6) Editors Should Point Out Valuable Resources, Like Ghost Writers
Let’s be honest, not all books published out there are written by the person named on the pretty, hardback cover. An enormous number of books are written by Ghost Writers, A.K.A. the people with the careers that haven’t 100% kicked off yet, despite them having the talent. These people are willing to write your book for you, for money, without receiving any of the credit and glory. This means if you end up on the best seller’s list, it’s not entirely your doing, but you get all the money anyway. You and your editors.
Speaking of which, what does this have to do with your editor? Editors absolutely must be pointing you in the direction of resources like writers willing to collaborate, Ghost Writers, valuable inspiration and motivation, stress management, etc.
7) Editors Should Be Able to Tell You What You Need
Chances are, if you’re a writer, you’re a little on the bias side about your work. If you have no clue what kind of editing you need, don’t submit it for all the kinds of editing mentioned above. Instead, genuinely ask your editor what he/she thinks you need. A good editor should tell you honestly if your manuscript doesn’t need a developmental edit, for instance. A good editor shouldn’t charge you for a service you don’t need.
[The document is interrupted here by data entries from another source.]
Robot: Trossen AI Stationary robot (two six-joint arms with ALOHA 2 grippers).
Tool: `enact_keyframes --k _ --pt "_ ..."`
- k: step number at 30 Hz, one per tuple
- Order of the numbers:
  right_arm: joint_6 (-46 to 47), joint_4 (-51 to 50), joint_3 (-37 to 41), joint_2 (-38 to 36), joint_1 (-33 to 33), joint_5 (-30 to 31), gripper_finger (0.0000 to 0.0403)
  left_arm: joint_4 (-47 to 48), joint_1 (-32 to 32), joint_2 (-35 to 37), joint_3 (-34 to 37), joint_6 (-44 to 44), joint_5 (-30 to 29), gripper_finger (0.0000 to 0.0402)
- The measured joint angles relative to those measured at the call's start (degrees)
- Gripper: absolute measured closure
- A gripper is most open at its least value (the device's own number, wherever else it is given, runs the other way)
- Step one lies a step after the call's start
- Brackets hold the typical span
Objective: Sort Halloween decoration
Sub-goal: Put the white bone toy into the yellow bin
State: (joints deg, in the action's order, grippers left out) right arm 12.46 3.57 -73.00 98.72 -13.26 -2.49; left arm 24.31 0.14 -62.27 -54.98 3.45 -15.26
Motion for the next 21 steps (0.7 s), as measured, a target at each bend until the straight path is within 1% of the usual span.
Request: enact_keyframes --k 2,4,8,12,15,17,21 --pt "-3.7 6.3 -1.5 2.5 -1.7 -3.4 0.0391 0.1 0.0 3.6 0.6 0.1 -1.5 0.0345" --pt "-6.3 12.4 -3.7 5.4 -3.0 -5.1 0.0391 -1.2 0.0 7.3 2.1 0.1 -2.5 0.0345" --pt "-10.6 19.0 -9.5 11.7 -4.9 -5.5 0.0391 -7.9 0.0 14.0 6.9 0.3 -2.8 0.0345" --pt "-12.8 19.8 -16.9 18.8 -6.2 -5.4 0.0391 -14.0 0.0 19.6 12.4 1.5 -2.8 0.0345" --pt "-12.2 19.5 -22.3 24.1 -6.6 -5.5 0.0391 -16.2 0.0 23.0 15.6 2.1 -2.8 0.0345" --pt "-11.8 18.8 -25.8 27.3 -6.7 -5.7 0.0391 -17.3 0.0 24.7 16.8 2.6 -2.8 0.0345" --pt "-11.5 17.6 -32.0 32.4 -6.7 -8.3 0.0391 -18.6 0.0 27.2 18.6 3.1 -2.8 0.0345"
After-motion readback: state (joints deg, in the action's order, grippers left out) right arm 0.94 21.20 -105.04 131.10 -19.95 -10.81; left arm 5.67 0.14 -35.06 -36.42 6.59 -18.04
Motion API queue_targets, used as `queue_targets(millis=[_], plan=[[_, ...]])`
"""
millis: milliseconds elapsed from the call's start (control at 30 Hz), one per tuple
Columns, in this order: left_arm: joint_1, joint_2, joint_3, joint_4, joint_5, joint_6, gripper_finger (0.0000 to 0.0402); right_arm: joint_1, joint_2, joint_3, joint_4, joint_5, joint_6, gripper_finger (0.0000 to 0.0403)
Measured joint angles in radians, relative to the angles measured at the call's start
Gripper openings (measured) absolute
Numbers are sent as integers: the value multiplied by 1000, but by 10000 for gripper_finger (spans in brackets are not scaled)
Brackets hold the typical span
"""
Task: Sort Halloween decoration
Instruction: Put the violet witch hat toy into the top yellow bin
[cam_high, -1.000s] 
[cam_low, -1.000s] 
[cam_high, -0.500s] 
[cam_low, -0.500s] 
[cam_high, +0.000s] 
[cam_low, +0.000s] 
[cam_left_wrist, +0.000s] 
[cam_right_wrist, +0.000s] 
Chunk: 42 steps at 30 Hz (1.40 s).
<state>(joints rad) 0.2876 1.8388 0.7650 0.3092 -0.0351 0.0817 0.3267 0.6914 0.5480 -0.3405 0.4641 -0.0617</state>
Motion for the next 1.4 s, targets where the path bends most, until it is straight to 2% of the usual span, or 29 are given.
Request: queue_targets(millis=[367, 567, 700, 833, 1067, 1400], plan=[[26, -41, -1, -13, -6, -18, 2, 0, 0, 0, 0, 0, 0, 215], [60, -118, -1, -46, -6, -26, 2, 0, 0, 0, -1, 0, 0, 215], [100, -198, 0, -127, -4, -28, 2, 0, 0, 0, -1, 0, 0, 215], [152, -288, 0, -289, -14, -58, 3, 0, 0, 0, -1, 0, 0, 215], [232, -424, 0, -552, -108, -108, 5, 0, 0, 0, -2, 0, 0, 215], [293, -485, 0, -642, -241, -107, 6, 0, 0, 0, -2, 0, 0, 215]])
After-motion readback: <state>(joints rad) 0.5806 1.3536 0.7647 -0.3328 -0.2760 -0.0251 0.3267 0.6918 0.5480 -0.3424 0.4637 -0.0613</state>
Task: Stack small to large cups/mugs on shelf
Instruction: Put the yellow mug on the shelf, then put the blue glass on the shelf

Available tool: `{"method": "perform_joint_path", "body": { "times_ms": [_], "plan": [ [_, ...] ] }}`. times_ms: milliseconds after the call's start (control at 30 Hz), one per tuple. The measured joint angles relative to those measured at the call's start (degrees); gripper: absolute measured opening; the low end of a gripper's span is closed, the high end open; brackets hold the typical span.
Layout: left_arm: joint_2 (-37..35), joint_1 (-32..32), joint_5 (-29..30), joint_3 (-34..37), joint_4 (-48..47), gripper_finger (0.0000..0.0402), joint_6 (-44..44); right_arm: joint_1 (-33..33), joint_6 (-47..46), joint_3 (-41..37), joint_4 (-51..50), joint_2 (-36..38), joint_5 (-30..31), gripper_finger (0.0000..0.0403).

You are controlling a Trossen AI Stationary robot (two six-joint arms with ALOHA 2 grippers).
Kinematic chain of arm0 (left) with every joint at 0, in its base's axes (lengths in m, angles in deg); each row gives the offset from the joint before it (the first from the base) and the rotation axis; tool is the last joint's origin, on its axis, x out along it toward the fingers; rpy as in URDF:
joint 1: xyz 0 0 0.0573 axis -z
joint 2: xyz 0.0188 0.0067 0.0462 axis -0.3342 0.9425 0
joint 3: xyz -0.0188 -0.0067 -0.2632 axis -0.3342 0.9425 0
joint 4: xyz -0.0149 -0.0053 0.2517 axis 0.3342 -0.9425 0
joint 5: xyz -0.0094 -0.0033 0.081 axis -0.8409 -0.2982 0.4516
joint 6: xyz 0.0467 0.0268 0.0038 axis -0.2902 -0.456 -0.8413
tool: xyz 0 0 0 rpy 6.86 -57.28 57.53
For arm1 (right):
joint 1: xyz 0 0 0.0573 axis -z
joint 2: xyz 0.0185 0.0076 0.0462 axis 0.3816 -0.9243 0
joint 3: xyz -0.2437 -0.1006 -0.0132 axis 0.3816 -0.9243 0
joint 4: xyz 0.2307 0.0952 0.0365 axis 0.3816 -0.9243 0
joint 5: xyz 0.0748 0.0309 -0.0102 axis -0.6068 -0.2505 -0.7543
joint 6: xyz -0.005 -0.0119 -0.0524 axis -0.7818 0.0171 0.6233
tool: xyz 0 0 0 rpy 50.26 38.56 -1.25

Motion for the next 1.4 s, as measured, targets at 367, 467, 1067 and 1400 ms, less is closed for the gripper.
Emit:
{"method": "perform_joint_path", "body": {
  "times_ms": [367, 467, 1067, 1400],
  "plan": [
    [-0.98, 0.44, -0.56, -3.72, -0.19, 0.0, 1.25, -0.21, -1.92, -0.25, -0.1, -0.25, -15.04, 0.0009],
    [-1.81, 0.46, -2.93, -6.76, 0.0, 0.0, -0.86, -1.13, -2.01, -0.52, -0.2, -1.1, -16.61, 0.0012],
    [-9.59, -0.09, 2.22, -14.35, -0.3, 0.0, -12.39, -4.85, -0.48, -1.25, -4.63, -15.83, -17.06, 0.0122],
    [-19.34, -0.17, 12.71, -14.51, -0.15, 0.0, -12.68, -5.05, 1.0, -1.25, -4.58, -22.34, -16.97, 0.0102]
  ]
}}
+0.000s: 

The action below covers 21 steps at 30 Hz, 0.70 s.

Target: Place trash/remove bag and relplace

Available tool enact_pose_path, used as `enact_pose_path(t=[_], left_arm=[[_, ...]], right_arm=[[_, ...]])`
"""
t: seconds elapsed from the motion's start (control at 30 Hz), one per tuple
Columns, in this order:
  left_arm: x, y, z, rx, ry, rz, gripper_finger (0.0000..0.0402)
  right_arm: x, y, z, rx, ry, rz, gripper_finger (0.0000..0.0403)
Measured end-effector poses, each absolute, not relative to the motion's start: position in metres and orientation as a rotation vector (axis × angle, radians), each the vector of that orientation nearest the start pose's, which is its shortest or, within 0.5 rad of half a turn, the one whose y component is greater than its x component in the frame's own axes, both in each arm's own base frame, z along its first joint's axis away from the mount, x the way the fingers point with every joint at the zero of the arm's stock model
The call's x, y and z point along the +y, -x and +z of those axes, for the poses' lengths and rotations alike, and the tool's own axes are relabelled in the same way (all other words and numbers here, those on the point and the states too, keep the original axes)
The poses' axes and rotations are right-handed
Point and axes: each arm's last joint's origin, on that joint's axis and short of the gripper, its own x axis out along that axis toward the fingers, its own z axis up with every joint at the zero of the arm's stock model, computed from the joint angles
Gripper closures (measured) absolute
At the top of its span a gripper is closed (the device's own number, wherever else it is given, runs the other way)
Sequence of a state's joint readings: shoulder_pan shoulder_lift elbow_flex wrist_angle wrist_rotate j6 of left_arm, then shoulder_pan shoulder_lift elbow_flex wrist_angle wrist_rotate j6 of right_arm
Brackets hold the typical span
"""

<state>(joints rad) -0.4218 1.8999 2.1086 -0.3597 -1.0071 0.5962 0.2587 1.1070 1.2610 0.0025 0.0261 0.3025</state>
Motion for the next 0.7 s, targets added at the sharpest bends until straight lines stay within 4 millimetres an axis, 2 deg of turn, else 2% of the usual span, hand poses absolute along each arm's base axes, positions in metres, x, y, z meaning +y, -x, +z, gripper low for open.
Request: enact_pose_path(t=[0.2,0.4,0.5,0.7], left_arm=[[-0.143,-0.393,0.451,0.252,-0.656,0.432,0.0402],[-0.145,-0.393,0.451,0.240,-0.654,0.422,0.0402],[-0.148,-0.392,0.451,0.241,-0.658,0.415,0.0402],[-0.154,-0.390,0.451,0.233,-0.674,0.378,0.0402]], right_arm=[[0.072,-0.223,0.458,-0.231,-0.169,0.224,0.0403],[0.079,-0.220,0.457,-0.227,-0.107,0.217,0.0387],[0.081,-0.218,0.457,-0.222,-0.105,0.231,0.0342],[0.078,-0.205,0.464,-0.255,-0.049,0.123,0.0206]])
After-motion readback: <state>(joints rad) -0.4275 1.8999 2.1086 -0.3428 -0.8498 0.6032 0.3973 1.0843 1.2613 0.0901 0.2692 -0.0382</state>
8) Editors Should Remind You That Turnaround Time Takes Time
Yes, it took you a year, maybe more, to write it. Yes, you want to see it get published already. Seeing it in stores will be a dream come true! However, it’s not so simple. Editing takes time, and an entire group of people, to ensure it’s up to code first. That means if you’re expecting a month or two turnaround time, you’re in for some fine tunes, courtesy of the smallest violin in the world. Your editor should remind you of this every time you start to hound them.
9) Valuable Tip: Editors Should Focus On Making Your Book E-reader, & Print Friendly
Many authors don’t realize this, especially those starting out, or self-publishing: making your book a digital copy only will hinder success. Ironic, isn’t it? Bookstores went under because everyone was buying e-readers and getting books for cheaper. Well, as it turns out, physical book copies sell too. Thanks, Amazon.
Take book clubs, for instance. All it takes is one person who doesn’t have an e-reader, isn’t tech savvy, or just refuses to get your book in digital form, and all of a sudden an entire book club won’t read, or review your book.
10) Editors Should Make Your Book The Best It Can Be
This is a given. If you don’t feel like your editor(s) care to do this, or aren’t doing a good job, please consider upgrading. Once your book is printed, there’s no going back, and the typos are there…forever.
That’s right writers, you’ve been schooled in the art of editing. If you think your job is hard, consider revisiting this article. Editors have it just as bad as writers do. The redeeming factor for all of us? We’re all desperately, incessantly, and consumingly in love with good stories.
Cheers to all our editors, and happy writing!